A bulimic attack corresponds to the compulsive or ritualized ingestion of a much larger-than-normal volume of food in a limited period of time, usually less than 2 hours.
Bulimic attacks are often accompanied by compensatory behaviors to neutralize the weight gain: vomiting, taking laxatives or diuretics, periods of fasting and excessive exercise.
Hyperphagia takes the form of uncontrolled, recurrent binge eating without compensatory behavior. Generally, a certain degree of restraint is observed, which reinforces the urge to eat.
However, it is advisable to stabilize your weight as close as possible to your "healthy weight" to achieve better control of PCOS symptoms. In the case of excess weight, loss of around 10% of the initial weight reduces hyperandrogenism and shows a beneficial effect on amenorrhea, with a potential benefit on fertility. In the longer term, this weight loss will have a positive impact on the risk of metabolic complications associated with PCOS. On the other hand, for women of normal weight, losing weight brings little or no benefit.
What foods can help reduce the symptoms of PCOS?
Diet plays a crucial role in the management of polycystic ovary syndrome.
Indeed, numerous scientific studies have highlighted two main drivers of PCOS: chronic inflammation and insulin resistance. Both lead to the overproduction of androgens, the cause of PCOS. And both mechanisms are strongly linked to what we eat.
A balanced diet is the basis of all nutritional management. A balanced diet includes vegetables, starchy foods, proteins and fats (olive oil, for example).

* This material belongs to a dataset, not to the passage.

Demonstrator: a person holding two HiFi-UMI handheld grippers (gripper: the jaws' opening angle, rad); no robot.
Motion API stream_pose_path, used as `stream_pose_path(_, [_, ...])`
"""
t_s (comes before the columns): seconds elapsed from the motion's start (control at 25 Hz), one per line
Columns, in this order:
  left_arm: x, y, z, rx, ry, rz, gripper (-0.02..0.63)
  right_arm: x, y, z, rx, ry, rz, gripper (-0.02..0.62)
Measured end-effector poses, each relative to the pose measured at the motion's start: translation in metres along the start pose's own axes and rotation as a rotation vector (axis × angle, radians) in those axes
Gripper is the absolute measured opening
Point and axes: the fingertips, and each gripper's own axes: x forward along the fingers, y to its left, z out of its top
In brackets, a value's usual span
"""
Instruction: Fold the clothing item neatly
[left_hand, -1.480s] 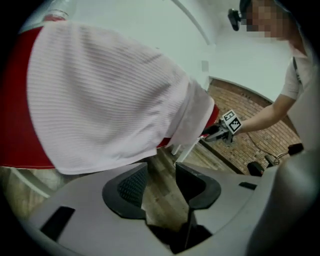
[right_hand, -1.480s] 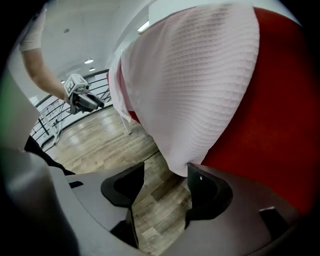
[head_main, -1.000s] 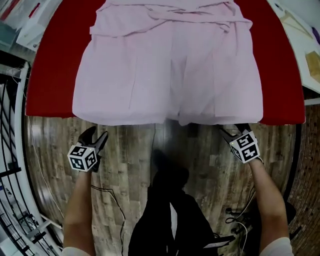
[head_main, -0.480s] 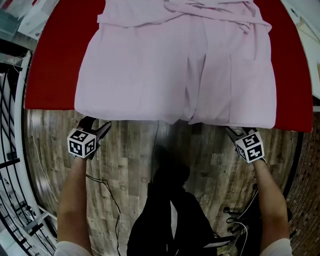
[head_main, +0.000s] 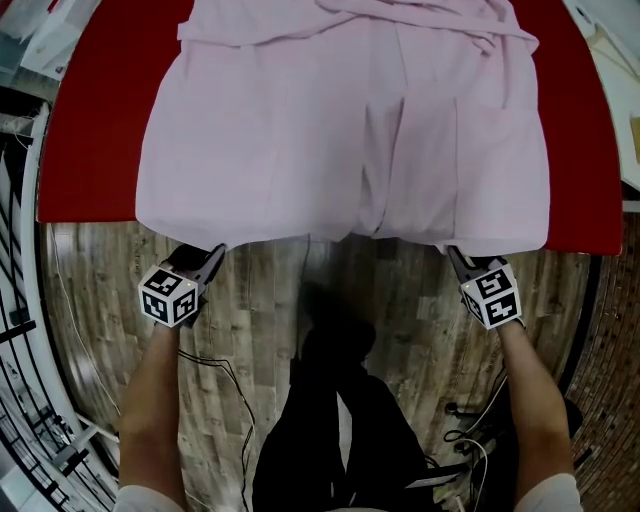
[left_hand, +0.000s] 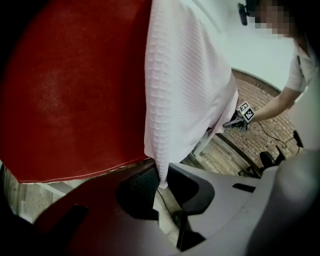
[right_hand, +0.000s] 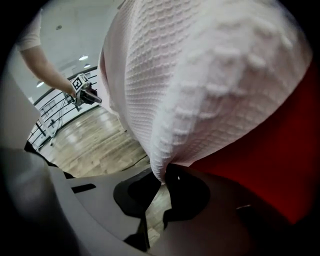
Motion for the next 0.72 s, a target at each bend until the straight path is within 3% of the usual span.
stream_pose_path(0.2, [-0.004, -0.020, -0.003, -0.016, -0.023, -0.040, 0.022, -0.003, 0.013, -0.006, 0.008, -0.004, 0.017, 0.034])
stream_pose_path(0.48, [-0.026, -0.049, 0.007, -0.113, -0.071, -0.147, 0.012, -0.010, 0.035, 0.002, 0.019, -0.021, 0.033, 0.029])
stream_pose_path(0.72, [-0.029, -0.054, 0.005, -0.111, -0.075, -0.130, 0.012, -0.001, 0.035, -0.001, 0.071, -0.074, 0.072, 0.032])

A low-glycemic diet is recommended in the management of PCOS. In fact, when a carbohydrate-containing food is ingested, our blood sugar levels rise. To regulate this increase, the pancreas secretes insulin to lower blood sugar levels.

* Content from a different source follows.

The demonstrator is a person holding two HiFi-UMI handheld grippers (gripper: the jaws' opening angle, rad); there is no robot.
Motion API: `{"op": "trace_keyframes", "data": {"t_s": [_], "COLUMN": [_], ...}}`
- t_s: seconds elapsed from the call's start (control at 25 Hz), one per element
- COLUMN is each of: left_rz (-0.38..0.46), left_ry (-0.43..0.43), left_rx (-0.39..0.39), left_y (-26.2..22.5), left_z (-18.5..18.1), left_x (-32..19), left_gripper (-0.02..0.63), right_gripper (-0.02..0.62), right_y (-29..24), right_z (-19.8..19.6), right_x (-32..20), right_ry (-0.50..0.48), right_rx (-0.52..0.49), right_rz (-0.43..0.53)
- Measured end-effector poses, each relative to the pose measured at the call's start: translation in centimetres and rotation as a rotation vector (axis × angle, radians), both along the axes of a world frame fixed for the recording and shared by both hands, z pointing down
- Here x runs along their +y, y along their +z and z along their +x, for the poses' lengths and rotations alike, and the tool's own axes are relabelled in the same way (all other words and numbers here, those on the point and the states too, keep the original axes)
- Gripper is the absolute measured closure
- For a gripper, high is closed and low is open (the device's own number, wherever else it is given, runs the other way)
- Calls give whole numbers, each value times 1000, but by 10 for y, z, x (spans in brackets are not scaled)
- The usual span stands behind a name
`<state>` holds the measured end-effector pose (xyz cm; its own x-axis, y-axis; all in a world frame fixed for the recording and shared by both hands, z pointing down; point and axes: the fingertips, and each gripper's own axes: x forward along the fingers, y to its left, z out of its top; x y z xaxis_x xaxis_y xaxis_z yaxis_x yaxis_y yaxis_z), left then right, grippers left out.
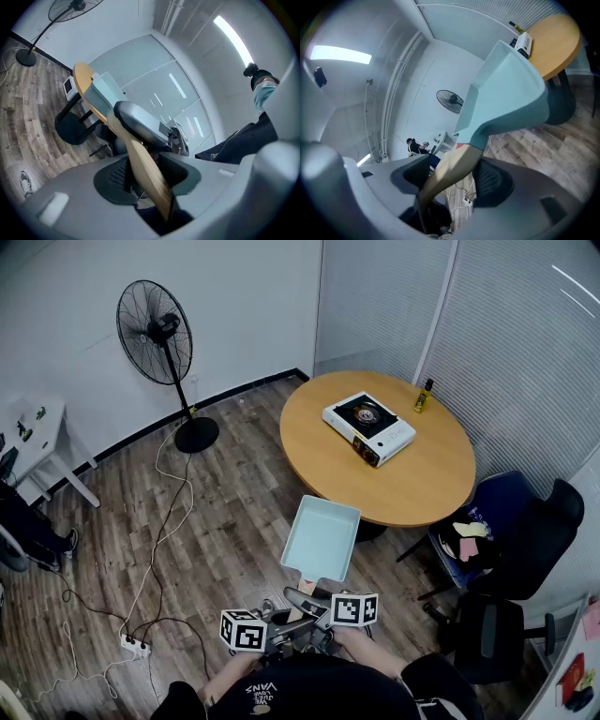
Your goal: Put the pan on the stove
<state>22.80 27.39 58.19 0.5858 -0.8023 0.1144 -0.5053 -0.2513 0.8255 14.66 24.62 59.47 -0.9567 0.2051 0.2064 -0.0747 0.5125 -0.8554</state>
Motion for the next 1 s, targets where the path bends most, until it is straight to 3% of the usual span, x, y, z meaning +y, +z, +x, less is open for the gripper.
{"op": "trace_keyframes", "data": {"t_s": [0.56,1.0], "left_rz": [13,8], "left_ry": [-18,11], "left_rx": [-14,-18], "left_y": [-2,-7], "left_z": [12,-17], "left_x": [8,-32], "left_gripper": [453,453], "right_gripper": [330,330], "right_y": [-4,-8], "right_z": [12,-17], "right_x": [10,-33], "right_ry": [-6,34], "right_rx": [-24,-25], "right_rz": [-10,-11]}}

However, in PCOS, insulin resistance is present in many patients. It is therefore essential to keep blood sugar levels stable throughout the day.

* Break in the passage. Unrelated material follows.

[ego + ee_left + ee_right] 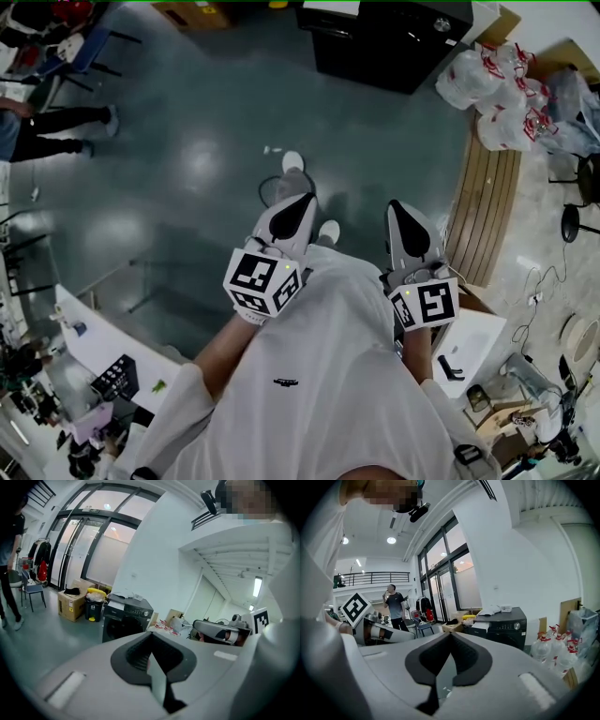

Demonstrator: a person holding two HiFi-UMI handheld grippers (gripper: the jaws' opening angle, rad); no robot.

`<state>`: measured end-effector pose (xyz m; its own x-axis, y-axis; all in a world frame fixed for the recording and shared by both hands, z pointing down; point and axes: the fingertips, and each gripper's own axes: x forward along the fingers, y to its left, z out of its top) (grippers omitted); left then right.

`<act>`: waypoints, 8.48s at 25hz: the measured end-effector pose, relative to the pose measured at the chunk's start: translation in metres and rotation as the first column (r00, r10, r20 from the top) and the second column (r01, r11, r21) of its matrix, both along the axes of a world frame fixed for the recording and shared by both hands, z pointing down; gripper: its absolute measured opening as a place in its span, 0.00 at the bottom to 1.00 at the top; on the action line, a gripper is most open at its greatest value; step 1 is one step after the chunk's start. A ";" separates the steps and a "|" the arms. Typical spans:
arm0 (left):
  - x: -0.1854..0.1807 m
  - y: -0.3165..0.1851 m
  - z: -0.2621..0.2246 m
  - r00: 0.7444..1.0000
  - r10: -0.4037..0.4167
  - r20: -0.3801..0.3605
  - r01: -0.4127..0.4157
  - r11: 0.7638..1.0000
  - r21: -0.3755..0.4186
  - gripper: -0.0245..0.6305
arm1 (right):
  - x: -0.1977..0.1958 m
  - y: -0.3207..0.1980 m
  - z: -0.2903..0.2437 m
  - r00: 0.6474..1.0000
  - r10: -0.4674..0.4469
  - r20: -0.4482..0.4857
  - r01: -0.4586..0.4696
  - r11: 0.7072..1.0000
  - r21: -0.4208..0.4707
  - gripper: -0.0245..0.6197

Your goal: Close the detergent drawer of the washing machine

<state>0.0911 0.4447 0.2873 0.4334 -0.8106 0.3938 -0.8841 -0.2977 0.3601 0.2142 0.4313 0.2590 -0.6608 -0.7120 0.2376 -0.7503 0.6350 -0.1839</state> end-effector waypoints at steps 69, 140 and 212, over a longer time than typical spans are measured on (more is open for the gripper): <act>-0.098 -0.419 0.024 0.988 -0.090 -0.121 0.091 0.996 0.000 0.06 | -0.105 -0.431 -0.008 0.985 -0.145 -0.094 0.146 0.989 -0.003 0.03; -0.105 -0.528 0.235 0.964 -0.222 0.148 0.240 0.964 -0.117 0.06 | -0.162 -0.573 0.128 0.816 -0.572 -0.080 0.550 0.812 -0.195 0.04; -0.107 -0.684 0.223 0.977 -0.210 -0.026 0.205 0.968 -0.144 0.07 | -0.134 -0.624 0.133 0.930 -0.369 0.010 0.360 0.902 -0.237 0.04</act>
<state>-0.0159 -0.2395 0.5104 0.2795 -0.8224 0.4955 -0.9050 -0.0533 0.4221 0.0798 -0.1930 0.3918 -0.8521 -0.3454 0.3931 -0.4831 0.8081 -0.3371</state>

Here are a few recommendations on how to achieve this:
- Eat vegetables at every meal. They're rich in fiber, which helps limit the blood sugar spike induced by the meal.
- Eat protein at every meal. Proteins help boost metabolism, control appetite and improve blood sugar regulation. They also play an important role in the synthesis of hormones such as estrogen, testosterone and insulin.
- Prefer wholegrain cereals and legumes, rich in fiber.
- Eat omega-3s. They limit insulin secretion and have an anti-inflammatory effect.
- Avoid consuming sugary foods and drinks alone. Drinking fruit juice alone will induce a blood sugar spike. However, if fruit is eaten with yoghurt (plain, for example), the proteins and fat it contains will help reduce this spike.
Don't hesitate to seek the help of a nutritionist specialized in PCOS, so that you can set up a personalized program in line with your eating habits.